Classroom Response Systems (aka “clickers”) have been around a while. 25 years ago, I remember sitting in a meeting at IBM and everyone had what looked like a remote control. The speaker would ask a question and you could push one of two buttons. Things have come a long way since then, but the idea is essentially the same.
The systems have been unwieldy and just too complicated to use without a lot of patience and some tech savvy. And expensive.
Now, 99% of our students have smart phones, and they are the perfect CRS, when combined with a web-based system. Kahoot delivers, and it’s simplicity allows for quick deployment. I have been able to make short surveys, or quizzes in a matter of minutes. I have always wondered what the capacity was, and got a chance to test it at our annual school study trip. I got 185 students to pick the winner of an English contest in a matter of less than 3 minutes. It took about 90 seconds for all the students to sign up, and another 90 seconds to answer 3 questions. Near the beach in Chiba. It was amazing to watch.

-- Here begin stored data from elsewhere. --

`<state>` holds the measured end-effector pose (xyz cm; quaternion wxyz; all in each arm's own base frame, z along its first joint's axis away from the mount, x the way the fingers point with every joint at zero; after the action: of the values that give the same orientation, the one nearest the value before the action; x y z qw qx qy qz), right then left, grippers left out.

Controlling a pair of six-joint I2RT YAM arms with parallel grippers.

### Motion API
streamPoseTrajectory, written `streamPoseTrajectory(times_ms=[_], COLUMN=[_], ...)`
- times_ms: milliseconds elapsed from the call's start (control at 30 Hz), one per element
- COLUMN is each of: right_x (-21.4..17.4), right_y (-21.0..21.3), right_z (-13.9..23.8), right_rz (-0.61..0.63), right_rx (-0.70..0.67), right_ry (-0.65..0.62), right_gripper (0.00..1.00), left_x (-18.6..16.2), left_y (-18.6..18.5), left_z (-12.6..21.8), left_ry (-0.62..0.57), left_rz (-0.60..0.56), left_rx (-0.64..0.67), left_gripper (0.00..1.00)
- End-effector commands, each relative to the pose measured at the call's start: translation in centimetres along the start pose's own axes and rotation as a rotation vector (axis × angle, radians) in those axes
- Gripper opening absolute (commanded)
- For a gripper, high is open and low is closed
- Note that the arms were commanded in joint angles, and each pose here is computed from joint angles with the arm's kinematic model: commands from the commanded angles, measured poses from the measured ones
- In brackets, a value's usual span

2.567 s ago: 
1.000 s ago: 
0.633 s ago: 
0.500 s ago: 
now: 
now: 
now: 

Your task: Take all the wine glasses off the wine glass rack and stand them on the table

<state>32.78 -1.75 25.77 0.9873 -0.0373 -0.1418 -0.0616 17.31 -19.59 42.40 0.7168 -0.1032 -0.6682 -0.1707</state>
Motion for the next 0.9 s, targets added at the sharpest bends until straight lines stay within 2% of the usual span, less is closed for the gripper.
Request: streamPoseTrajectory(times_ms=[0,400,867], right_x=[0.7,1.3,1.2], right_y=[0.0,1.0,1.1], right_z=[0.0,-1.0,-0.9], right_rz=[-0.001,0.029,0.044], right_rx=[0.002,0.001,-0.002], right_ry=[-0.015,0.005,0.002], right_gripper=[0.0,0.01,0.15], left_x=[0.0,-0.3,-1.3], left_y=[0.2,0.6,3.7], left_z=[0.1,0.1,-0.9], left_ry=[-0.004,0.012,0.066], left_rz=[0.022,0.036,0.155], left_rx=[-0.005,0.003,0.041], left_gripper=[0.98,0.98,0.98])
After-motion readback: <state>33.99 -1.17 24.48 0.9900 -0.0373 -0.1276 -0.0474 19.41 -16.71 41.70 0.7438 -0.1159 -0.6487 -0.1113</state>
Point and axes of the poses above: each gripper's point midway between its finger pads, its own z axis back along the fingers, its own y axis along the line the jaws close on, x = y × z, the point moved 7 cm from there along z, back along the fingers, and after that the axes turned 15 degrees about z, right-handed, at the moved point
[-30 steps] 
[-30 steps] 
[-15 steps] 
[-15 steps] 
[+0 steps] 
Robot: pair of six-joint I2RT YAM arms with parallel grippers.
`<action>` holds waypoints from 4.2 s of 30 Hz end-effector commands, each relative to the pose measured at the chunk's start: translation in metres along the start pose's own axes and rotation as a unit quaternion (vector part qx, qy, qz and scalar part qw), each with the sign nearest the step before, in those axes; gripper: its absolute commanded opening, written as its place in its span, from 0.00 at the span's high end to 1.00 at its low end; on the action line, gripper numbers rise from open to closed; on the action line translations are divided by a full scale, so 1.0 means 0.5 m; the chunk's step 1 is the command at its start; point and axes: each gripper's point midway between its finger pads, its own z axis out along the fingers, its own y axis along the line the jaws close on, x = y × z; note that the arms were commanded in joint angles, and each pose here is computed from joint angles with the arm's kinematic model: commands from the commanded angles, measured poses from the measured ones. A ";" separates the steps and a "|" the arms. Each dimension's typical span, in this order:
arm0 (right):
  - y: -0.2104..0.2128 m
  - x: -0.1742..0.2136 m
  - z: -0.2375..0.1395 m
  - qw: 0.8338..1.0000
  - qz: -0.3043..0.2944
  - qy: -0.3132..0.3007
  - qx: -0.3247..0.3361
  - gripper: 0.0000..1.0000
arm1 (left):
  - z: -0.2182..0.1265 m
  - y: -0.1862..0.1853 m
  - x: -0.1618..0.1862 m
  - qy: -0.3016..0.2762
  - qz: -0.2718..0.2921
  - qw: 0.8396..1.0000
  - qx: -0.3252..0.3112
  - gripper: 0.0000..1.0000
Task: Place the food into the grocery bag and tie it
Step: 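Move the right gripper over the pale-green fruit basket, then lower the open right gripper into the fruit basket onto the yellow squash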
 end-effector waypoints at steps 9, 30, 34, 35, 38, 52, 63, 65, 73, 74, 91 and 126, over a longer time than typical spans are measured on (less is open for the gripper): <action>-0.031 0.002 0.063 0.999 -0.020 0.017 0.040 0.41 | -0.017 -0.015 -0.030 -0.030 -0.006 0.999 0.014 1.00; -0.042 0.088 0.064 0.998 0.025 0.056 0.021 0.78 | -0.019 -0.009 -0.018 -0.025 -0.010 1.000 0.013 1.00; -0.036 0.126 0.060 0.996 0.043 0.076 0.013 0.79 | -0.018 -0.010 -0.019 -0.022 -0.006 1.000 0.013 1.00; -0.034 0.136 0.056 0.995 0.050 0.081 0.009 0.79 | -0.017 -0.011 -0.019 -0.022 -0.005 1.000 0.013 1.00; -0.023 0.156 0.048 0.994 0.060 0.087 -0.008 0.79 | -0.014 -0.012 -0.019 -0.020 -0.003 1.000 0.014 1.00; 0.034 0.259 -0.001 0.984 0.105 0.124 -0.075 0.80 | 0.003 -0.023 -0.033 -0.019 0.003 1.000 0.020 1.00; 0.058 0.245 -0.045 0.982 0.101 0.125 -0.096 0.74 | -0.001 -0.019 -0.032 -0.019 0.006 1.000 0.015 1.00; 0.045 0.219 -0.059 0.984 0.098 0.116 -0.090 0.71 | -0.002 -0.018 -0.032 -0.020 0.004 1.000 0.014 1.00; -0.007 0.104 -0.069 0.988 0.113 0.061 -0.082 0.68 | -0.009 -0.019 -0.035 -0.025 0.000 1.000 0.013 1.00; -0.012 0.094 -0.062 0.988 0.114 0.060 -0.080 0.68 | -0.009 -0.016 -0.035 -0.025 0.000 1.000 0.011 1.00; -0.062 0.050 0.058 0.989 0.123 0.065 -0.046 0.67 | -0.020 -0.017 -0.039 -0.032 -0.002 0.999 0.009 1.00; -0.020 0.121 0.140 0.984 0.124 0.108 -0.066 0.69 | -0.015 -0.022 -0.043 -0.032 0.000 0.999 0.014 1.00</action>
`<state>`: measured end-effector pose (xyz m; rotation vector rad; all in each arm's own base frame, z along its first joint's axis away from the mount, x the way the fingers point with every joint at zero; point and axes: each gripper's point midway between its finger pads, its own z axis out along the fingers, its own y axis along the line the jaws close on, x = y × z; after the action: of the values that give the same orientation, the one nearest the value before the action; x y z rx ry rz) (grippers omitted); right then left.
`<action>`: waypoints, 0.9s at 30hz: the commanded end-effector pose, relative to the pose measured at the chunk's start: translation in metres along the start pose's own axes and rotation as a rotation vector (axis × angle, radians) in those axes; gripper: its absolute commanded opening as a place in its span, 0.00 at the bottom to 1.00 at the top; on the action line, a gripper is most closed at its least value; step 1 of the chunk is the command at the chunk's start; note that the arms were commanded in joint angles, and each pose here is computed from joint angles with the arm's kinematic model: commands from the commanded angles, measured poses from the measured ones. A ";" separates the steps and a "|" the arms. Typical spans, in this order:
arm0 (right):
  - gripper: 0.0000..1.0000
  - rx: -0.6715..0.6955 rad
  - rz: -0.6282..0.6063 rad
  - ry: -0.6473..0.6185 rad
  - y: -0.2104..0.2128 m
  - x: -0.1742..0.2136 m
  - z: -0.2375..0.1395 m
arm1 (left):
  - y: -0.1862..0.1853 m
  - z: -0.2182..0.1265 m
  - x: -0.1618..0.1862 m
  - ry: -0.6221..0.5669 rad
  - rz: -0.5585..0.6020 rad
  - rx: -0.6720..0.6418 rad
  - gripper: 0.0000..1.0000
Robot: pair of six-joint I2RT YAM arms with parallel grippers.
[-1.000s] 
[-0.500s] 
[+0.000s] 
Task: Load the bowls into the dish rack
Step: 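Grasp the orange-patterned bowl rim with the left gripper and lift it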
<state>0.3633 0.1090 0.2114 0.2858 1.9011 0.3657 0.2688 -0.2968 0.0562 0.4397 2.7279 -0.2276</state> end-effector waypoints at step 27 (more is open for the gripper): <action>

There are 3 types of activities, where you poll students for feedback on an activity or presentation. Most people give a lecture, or part of a lecture, then ask questions about it (quiz mode). Derek Bruff, of Vanderbilt University and writer of Classroom Response Systems, thinks doing it the opposite way is better. Ask questions (in a survey mode) to find out what students know about the topic, and to increase motivation by giving them a taste of what is to come. I now use this approach almost exclusively.
Kahoot has two websites, one for the audience, and one for the presenter. The presenter fashions questions, adds graphics, photos or videos as an option at getkahhot.com, then directs the audience to Kahoot.it.
Response systems increase comprehension by an incredible amount, in some studies triples or quadruples. Requires actives listening and active learning.